1. Definition of phenylketonuria

Phenylketonuria is an autosomal recessive genetic disorder characterised by an accumulation of phenylalanine in the blood plasma and brain. This pathology, which affects the metabolism, results in an enzymatic deficit that normally ensures the conversion of phenylalanine into tyrosine, two amino acids that are essential for the proper functioning of the body. This lack of conversion will lead to an excess of phenylalanine in the blood, which will become toxic for the brain.


Depending on the medical analysis laboratory that carries out the dosage (phenylalaninemia), the phenylalanine level is expressed in milligrams per decilitre of blood (mg/dl) or in micromoles per litre (μmol/l). In order to make the conversion, it is necessary to know that for this amino acid, 1 mg/dl is equivalent to 60 μmol/l. Three types of phenylketonuria are distinguished, depending on the extent of the accumulation of the enzyme in the blood (Orphanet):


  • permanent moderate hyperphenylalaninaemia (PMH): phenylalaninaemia is less than 10 mg/dl (600 μmol/l);
  • typical phenylketonuria: phenylalaninemia is greater than 20 mg/dl (1200 μmol/l);
  • Atypical phenylketonuria: phenylalaninemia is between 10 and 20 mg/dl (600-1,200 µmol/l).

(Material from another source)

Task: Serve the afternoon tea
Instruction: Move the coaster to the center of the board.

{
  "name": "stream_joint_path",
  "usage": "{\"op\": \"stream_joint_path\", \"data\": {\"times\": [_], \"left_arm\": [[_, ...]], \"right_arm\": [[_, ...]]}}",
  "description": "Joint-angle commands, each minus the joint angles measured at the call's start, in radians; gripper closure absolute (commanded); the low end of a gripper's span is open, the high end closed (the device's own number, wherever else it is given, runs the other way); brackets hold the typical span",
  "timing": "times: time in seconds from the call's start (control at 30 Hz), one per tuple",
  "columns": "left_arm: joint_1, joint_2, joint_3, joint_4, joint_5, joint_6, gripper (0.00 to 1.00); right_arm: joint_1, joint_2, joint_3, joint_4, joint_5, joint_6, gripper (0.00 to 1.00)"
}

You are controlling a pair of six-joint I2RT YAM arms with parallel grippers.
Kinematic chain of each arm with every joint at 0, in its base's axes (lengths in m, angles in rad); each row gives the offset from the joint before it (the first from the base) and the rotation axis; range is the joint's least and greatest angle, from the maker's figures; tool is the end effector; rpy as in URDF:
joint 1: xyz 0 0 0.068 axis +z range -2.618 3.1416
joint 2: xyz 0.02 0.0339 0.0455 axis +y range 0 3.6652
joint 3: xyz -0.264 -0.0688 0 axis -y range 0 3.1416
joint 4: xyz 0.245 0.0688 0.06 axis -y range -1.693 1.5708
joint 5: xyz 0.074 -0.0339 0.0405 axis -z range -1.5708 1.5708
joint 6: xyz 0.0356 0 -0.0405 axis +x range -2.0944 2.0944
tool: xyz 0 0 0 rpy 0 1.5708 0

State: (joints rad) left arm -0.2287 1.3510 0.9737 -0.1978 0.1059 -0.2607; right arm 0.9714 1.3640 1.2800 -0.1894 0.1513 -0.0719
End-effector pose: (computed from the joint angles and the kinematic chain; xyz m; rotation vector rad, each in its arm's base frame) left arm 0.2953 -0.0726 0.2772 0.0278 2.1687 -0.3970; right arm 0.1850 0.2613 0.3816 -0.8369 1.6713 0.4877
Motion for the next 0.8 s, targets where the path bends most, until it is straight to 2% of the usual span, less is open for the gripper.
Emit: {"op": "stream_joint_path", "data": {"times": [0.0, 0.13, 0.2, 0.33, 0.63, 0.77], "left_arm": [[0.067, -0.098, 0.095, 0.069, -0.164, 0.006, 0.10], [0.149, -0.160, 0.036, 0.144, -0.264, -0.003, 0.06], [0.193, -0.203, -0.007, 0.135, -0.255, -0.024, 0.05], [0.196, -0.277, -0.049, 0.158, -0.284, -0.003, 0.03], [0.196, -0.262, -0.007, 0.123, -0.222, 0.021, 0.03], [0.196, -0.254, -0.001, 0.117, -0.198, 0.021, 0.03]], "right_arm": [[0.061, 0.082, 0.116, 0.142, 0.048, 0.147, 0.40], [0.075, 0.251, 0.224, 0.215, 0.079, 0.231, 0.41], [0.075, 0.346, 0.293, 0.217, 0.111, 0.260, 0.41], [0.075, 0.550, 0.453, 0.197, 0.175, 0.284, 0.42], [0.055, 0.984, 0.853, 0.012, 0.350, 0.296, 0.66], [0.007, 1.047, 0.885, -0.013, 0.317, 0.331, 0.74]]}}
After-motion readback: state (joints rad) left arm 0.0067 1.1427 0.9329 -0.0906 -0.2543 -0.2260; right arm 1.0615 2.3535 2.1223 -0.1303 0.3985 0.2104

Only the last two forms need to be managed. HMP requires only monitoring. Affecting both girls and boys, the incidence of this condition in the population varies according to geographical area, with higher prevalence in Iceland, Turkey and Ireland. In France, nearly 50 newborns are thought to be affected by phenylketonuria (typical or atypical) each year, which represents approximately 1 in 17,000 newborns according to Orphanet.


2. Symptoms of phenylketonuria

Thanks to systematic screening at birth in France since the 1970s, almost all babies with phenylketonuria benefit from particularly early treatment, which allows normal development. Thus, these babies will not show any symptoms. But in countries where newborn screening does not exist, children will develop clinical signs of the disease. As the disease mainly affects the nervous system and the brain, the first disorders may impact on


  • behaviour: difficulties in interacting with peers, aggressiveness, hyperactivity
  • cerebral development: microcephaly, cranial perimeter below average... ;
  • intellectual development: mental retardation, delayed acquisition of language, and elementary learning
  • psychomotor development: difficulty in holding the head, delay in walking, difficulty in grasping small objects;
  • neurological functioning: global hypertonia, tremors, epileptic seizures, etc.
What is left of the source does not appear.